From the line containing "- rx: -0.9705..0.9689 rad" to the very last line of the data below, transcribe everything exactly and nothing more.

Collected data:
*** Begin section ***
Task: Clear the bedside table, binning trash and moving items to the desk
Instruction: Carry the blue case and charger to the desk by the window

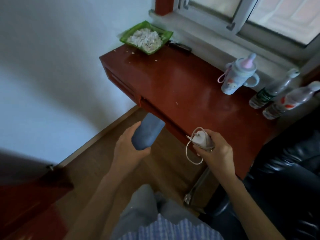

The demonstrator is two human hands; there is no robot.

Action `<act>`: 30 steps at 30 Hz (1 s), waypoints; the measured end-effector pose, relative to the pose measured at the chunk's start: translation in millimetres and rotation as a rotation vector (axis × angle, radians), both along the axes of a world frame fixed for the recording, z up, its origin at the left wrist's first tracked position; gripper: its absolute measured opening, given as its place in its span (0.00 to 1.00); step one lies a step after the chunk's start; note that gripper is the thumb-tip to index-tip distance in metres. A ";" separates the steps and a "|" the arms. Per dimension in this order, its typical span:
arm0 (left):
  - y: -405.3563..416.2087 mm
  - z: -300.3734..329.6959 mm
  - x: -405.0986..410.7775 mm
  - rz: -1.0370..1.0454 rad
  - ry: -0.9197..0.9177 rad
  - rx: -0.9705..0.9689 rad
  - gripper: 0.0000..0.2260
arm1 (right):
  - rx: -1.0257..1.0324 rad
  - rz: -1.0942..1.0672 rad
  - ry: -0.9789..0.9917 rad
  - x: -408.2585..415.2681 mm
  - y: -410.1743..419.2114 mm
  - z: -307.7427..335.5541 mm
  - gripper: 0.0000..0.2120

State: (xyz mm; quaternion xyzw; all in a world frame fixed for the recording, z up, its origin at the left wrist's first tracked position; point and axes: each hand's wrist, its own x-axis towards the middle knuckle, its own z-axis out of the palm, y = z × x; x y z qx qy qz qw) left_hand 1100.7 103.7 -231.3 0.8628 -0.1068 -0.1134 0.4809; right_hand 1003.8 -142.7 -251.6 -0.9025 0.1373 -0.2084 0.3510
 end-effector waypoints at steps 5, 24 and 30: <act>-43.1 -8.5 71.2 -0.186 -0.012 0.043 0.39 | -0.020 -0.136 0.017 36.5 -25.1 -5.9 0.25; -254.3 -26.5 245.2 -0.920 -0.040 0.127 0.37 | 0.047 -0.836 0.079 98.0 -81.0 -5.2 0.24; -329.6 -34.7 226.2 -1.102 -0.077 0.129 0.34 | 0.067 -0.950 0.084 74.6 -111.3 -16.7 0.24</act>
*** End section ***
Response to the task:
  - rx: -0.9705..0.9689 rad
  - gripper: 0.0000..0.2260
arm1 (right):
  - rx: -1.0257..1.0324 rad
  - rz: -1.0942..1.0672 rad
  - ry: -0.9789..0.9917 rad
  - x: -408.2585..415.2681 mm
  - y: -410.1743..419.2114 mm
  - z: -307.7427..335.5541 mm
  - gripper: 0.0000..0.2120

State: (xyz mm; quaternion xyzw; all in a world frame fixed for the recording, z up, its origin at the left wrist's first tracked position; point and axes: each hand's wrist, its own x-axis towards the middle knuckle, its own z-axis out of the palm, y = z × x; x y z qx qy qz qw) left_hand 1100.7 103.7 -231.3 0.8628 -0.1068 -0.1134 0.4809; right_hand 1003.8 -142.7 -251.6 -0.9025 0.1373 -0.2084 0.3510
 end-effector waypoints at steps 5, 24 and 30: <act>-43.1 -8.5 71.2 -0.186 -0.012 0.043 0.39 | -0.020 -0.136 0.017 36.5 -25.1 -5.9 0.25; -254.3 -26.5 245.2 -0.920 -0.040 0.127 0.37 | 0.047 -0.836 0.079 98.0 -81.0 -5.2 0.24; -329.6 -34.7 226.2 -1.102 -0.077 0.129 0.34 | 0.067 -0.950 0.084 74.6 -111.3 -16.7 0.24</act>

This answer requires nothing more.